FIELD OF THE INVENTION
- BACKGROUND OF THE INVENTION
The present invention relates to general street and area lighting and, more particularly, general lighting luminaires using Light Emitting Diodes.
According to the US Department of Energy, current available technologies in the field of lighting may account for up to 19% of the world's energy consumption. In an effort to increase light output for energy expended, lighting methods are employed that seriously endanger our environment. These dangers range from the color of the light output (poor color rendition), to excess light not well-controlled (dark-sky and trespass light pollution and security risks caused by poor visual acuity), to the chemicals included in the operational product, such as mercury, which is used in Low and High Pressure Sodium, Mercury Vapor and fluorescent technologies.
The Light Emitting Diode (LED) has long been used for decorative purposes and as indicators, in everyday applications such as traffic lights on our streets and tail lights on motor vehicles. The use of LEDs is rising in these markets due to decreasing costs of manufacture, energy savings over other technologies and longevity, which results in lowered maintenance costs. As the efficacy of LEDs increase, as measured in lumen output per watt of energy consumed, more manufacturers are looking into LEDs in illumination applications. Great strides in material quality and performance are being made in secondary and tertiary optics, specifically for these brighter LEDs, making them suitable for certain lighting applications for streets, parking lots, and security lighting, to name a few.
The first light produced by electricity was in 1800, attributed to Humphry Davy. It was not until 79 years later that this basic invention was further developed to provide the first “practical” light bulb. To date, this basic design has gone unchanged. Even as we strive to increase efficiency, the fact remains that a majority of the power consumed in the modern light bulb is lost by way of heat generated.
Enter the white LED—whereby light is produced from a solid state device, is highly directional in nature, and has an incredibly long life span. White LEDs contain no mercury and produce no Ultraviolet radiation. LEDs have entered a stage whereby they can be considered for illumination purposes, such as book lights, desk lamps, flashlights and now, street and area lighting. Several companies are attempting to develop street lighting technologies using LEDs retrofitted to existing lighting housings, such as “Cobra” head street lights and “Box” area lighting, but none have developed an economically viable street or area light centered on LEDs.
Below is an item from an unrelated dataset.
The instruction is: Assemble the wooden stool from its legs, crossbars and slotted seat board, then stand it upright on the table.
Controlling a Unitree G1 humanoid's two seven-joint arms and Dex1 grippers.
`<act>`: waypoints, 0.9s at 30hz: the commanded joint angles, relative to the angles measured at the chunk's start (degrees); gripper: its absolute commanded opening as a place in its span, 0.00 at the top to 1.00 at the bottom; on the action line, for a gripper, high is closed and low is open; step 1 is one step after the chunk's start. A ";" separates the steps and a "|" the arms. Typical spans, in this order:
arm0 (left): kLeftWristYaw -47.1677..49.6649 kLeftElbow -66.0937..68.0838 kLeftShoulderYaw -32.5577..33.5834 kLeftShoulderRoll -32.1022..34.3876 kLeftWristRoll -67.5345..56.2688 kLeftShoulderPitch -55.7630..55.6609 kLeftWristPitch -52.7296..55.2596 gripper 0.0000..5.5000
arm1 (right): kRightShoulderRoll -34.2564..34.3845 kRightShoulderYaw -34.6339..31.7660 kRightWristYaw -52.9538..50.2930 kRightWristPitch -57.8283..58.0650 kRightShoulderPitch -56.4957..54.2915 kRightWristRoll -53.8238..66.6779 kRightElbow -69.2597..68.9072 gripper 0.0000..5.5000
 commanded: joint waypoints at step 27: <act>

Developing LED “retrofit” products, that is, products that are meant for installation into existing housings presents certain problems. Ranking number one on the list is the management of heat produced by the LEDs themselves. High ambient temperatures and normal LED operating temperatures severely limit the number of LEDs that can be placed within such a housing, thereby reducing, or limiting, the amount of light produced by these inventions. Without enough light output, the market narrows greatly as lighting requirements and published standards can not be met.
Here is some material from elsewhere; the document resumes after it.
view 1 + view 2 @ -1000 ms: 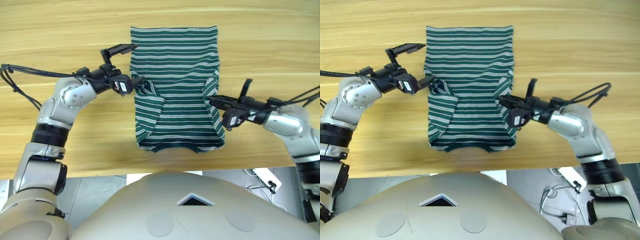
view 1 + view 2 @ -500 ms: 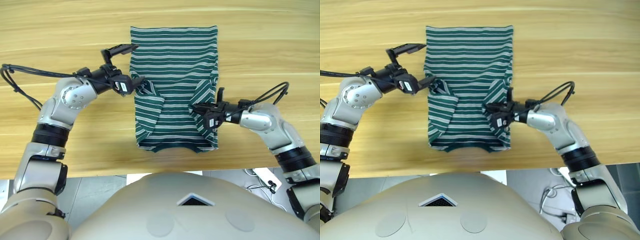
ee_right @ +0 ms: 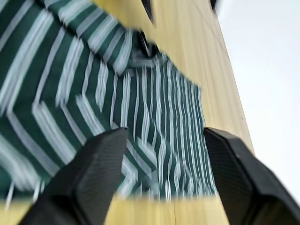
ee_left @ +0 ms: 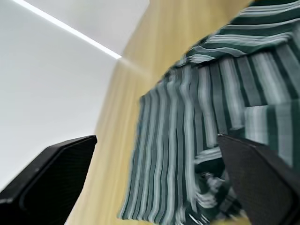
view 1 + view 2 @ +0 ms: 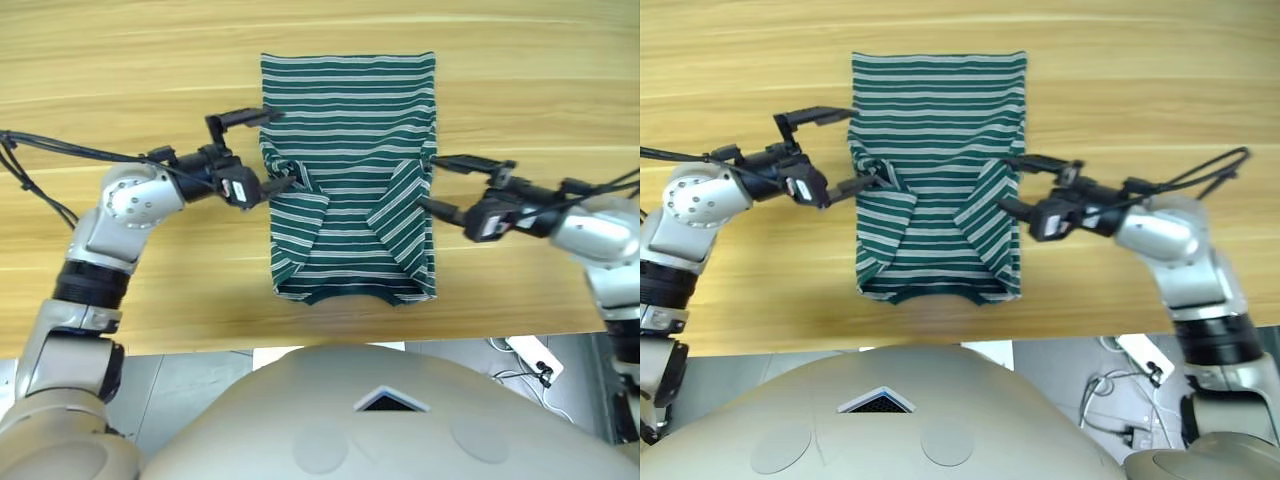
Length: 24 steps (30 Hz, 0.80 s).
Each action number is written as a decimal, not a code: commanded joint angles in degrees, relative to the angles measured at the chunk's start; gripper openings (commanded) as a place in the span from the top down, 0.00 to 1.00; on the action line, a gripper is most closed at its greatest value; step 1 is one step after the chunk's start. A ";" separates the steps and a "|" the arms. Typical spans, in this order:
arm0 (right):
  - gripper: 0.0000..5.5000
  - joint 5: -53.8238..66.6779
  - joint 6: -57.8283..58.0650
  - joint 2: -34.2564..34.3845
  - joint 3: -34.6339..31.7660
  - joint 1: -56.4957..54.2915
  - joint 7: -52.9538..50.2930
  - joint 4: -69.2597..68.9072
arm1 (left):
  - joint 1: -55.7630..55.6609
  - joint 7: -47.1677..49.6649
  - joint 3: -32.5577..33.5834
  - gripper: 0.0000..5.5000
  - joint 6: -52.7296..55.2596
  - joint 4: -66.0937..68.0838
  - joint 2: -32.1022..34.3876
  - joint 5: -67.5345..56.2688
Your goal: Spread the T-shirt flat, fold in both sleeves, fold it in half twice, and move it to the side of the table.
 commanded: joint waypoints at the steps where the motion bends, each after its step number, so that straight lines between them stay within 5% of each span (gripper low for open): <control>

Compact Fluorescent (CF) light bulbs are now widespread in non-commercial settings, such as home lighting, as well as in street and area lighting, and in decorative facade and pathway lighting. Unfortunately, CF lighting also contains mercury and although these products produce more light per watt consumed, they pose an environmental hazard and require proper handling and disposal methods.
Several LED-base street lights have emerged, but these units do not take into account proper light distribution. particularly to meet National and International lighting standards. In addition, these units display poor thermal management, as well as laborious maintenance routines to replace or repair the units.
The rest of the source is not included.